Why it matters: Fremont School District 79 and Mundelein school officials said the development could bring roughly 750 additional K–8 students and that, under the current plan, much of the cost to accommodate that growth would fall on existing taxpayers.
Gabriela Whipple, president of the Fremont School District 79 board of education, asked the trustees to “reopen negotiations before final approvals are made so that our students, our families, and our taxpayers aren’t left bearing a burden they did not create.” Whipple said the district and the village have consensus on one key fact: the development will bring “approximately 750 additional K through 8 students to Fremont.”
Several speakers said the fee structure approved in April used outdated or inaccurate consultant data. Sean Kolacki, board secretary for Fremont School District 79, said the April 14 vote relied on information that later proved “inaccurate and outdated” and called on the current board to revisit the term sheet. “The vote on the term sheet for impact fees should be revisited by this board,” Kolacki said.
Mundelein District 120 vice president Mark Ponce and actuary David Ellsworth urged reconciliation of competing enrollment and impact estimates. Ponce said the schools were not afforded a chance to compare their numbers line-by-line with the developer’s consultants and asked the village to convene a collaborative review. Ellsworth said fair market impact estimates typically fall between the endpoints offered by two sides and warned that using the developer’s lower endpoint would shift disproportionate risk to taxpayers.
New state authority: Several speakers referenced House Bill 22, saying the law gives the village authority to renegotiate impact-fee arrangements. Corey Safoya, superintendent for Mundelein Districts 120 and 75, said the village “has the new authority with House Bill 22 to revisit those impact fees and ensure they truly reflect the scale of the project.”

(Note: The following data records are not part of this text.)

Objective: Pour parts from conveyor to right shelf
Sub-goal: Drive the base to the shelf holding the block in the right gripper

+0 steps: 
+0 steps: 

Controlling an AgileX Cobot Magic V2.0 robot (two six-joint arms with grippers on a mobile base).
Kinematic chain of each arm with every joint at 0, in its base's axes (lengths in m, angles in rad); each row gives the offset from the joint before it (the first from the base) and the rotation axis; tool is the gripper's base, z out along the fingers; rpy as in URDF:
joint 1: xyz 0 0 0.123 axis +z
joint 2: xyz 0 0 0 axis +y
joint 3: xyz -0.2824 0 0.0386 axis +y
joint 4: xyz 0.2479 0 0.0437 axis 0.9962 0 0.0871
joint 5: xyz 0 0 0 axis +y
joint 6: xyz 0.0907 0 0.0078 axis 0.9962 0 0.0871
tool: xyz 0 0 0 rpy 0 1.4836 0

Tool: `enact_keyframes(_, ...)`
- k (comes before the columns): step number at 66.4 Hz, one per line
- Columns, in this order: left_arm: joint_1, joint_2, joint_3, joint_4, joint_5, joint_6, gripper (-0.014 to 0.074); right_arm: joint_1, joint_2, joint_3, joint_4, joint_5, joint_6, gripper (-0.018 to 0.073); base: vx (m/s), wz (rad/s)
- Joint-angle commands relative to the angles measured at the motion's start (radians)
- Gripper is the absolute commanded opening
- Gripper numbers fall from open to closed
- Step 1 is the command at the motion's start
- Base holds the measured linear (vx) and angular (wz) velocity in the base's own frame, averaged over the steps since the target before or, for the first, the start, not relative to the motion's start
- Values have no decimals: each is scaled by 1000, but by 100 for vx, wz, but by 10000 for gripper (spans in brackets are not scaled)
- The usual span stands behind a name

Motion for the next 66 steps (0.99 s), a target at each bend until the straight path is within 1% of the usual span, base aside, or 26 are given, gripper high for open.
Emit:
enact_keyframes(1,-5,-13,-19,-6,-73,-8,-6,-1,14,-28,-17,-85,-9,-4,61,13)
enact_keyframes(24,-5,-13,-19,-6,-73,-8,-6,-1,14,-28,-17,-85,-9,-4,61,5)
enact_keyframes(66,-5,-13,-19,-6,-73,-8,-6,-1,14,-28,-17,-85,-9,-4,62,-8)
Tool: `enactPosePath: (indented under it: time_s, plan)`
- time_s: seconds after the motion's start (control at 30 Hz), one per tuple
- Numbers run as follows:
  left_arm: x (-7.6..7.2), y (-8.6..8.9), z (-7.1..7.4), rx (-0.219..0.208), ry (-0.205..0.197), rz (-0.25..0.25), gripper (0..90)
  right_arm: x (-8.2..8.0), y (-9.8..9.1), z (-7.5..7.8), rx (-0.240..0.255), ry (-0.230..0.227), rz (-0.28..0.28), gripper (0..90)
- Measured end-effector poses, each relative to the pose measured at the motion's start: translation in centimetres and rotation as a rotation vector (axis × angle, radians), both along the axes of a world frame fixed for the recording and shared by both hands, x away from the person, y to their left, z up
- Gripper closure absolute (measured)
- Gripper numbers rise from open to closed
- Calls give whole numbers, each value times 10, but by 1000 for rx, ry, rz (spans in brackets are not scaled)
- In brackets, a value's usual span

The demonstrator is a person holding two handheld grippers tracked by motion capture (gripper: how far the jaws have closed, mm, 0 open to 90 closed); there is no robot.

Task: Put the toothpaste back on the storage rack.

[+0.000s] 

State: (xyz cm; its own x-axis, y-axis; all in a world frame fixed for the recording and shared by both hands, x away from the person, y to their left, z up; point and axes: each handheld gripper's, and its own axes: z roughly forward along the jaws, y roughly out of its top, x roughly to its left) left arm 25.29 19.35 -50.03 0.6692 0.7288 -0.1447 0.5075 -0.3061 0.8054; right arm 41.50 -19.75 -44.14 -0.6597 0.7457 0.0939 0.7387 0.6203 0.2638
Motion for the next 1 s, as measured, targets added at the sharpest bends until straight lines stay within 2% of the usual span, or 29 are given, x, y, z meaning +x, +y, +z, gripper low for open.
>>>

Proposed remedies and requests: Speakers proposed a range of remedies trustees could pursue if they reopen negotiations, including (as suggested in public comments) escrow accounts tying payments to actual enrollment, updated escalator clauses to reflect construction-cost inflation, a special service area (SSA) to tax Ivanhoe Village homes directly, and other creative financing tools.

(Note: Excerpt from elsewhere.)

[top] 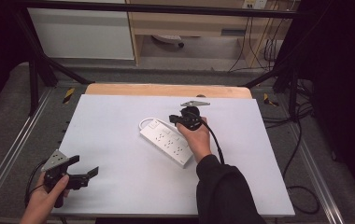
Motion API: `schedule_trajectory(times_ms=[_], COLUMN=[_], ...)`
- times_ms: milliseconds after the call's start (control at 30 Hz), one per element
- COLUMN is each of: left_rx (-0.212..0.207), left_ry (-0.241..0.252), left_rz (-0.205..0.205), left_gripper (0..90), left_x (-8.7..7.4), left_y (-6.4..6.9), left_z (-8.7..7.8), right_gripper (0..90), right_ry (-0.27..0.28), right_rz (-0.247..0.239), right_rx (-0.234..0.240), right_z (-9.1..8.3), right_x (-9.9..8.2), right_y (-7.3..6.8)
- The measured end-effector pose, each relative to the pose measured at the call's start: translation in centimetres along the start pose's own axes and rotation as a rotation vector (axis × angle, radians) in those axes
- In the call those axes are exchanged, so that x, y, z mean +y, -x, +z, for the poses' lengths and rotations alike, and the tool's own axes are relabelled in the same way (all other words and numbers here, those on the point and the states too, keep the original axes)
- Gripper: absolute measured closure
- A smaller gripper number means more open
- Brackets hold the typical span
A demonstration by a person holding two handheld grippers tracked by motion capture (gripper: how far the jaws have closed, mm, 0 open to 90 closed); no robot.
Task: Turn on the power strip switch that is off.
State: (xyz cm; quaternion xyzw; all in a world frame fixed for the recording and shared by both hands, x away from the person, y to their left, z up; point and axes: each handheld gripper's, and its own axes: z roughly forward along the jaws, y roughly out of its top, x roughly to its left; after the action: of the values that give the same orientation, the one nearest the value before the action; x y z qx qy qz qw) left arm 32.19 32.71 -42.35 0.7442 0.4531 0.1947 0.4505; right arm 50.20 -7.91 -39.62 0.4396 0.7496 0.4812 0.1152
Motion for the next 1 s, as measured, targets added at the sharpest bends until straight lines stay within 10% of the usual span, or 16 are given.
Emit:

Trustee and mayor responses: The mayor said village consultants held a reconciliation meeting with the schools’ and developer’s consultants after the vote to identify differences in the data. The mayor also said “there’s some efforts underway to provide further information,” but no new motion or vote on the Ivanhoe agreements took place at the Aug. 25 meeting.

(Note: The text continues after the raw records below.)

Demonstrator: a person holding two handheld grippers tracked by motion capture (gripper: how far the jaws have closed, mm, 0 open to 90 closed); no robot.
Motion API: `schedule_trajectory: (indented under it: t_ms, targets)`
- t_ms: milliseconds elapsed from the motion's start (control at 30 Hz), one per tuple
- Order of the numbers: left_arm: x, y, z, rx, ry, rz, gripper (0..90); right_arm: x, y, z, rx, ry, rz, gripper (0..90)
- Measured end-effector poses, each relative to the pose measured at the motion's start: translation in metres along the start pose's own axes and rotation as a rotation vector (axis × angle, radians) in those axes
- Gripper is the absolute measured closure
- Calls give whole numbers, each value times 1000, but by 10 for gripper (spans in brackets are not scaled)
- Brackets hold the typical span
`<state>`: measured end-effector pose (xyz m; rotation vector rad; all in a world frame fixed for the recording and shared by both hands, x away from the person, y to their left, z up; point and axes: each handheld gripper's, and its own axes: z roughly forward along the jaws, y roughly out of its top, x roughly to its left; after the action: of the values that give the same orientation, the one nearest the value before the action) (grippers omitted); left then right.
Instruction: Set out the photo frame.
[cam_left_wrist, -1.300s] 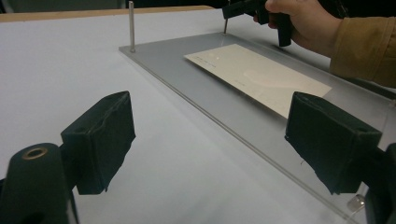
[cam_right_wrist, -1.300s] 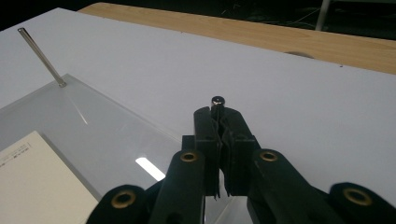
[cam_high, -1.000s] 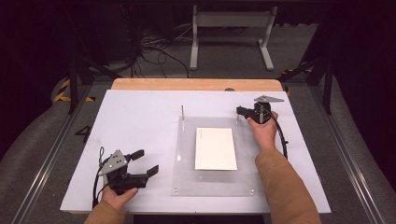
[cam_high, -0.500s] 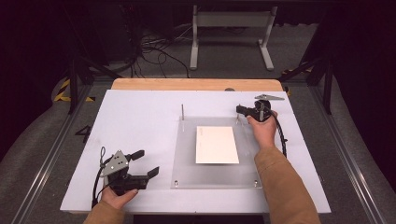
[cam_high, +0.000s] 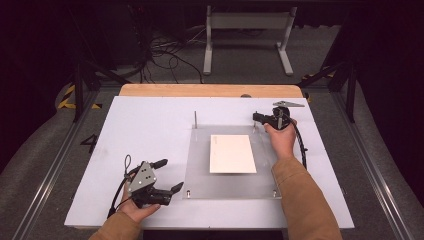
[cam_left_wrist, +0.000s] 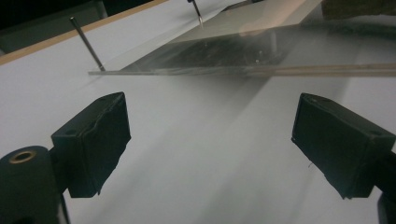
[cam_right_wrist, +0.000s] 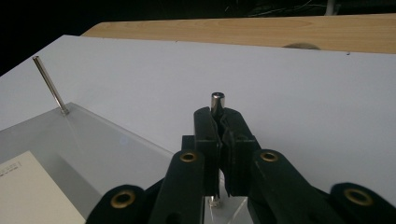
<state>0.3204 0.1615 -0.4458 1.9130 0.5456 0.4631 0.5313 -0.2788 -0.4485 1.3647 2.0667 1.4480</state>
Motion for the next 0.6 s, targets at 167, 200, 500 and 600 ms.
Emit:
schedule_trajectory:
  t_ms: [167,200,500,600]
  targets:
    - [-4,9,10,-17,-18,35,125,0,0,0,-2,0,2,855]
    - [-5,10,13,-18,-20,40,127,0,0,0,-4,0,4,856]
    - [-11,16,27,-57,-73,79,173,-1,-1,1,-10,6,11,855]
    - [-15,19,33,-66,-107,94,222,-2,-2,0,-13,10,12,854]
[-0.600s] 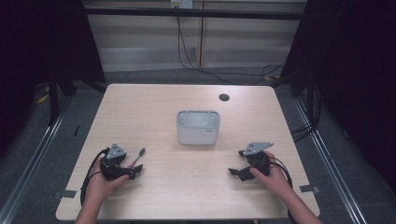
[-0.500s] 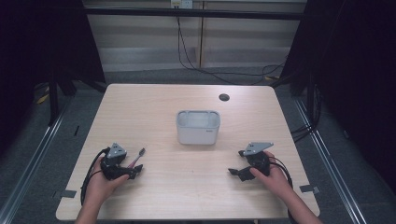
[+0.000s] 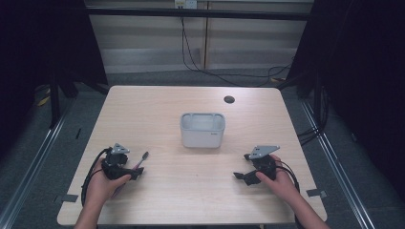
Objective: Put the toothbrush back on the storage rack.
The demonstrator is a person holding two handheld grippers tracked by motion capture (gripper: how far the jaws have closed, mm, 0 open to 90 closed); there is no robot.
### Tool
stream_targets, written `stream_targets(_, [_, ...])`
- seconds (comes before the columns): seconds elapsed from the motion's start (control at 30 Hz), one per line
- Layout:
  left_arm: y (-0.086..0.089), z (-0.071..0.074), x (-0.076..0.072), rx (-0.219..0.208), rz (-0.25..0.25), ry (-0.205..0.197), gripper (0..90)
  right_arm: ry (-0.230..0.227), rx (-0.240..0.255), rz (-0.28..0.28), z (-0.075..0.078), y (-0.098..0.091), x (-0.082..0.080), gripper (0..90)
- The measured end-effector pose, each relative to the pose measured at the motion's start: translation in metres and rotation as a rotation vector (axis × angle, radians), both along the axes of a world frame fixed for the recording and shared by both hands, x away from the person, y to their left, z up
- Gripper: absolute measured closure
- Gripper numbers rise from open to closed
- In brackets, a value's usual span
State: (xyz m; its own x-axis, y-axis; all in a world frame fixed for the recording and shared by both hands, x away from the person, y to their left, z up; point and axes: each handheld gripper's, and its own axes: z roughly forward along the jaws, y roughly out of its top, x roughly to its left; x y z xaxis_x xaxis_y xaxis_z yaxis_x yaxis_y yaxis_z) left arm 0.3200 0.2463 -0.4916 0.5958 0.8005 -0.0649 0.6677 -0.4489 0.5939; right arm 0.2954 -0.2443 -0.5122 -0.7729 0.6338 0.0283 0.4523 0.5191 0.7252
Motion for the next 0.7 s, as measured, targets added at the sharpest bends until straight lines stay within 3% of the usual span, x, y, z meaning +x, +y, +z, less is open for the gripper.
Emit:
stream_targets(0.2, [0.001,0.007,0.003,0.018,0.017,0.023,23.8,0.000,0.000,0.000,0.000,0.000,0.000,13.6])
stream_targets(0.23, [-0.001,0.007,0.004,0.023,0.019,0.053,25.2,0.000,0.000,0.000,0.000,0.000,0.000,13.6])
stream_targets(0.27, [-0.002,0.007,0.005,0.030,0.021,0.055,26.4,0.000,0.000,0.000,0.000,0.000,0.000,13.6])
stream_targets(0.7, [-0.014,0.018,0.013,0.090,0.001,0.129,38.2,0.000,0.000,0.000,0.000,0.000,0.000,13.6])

What didn’t happen: Trustees did not adopt any new ordinance, reopen the term sheet, or change impact-fee rates that night. Public commenters requested a formal response by Sept. 9; the board did not set a binding timeline during the meeting.
Context and next steps: Multiple residents and school officials asked trustees to use the authority granted by HB 22 to seek a fairer allocation of school costs. School representatives said enrollment is already rising—districts reported enrollment increases this fall—and that a new school will be required in the future. The board did not adopt changes on Aug. 25, but officials said additional information and reconciliation work is in progress.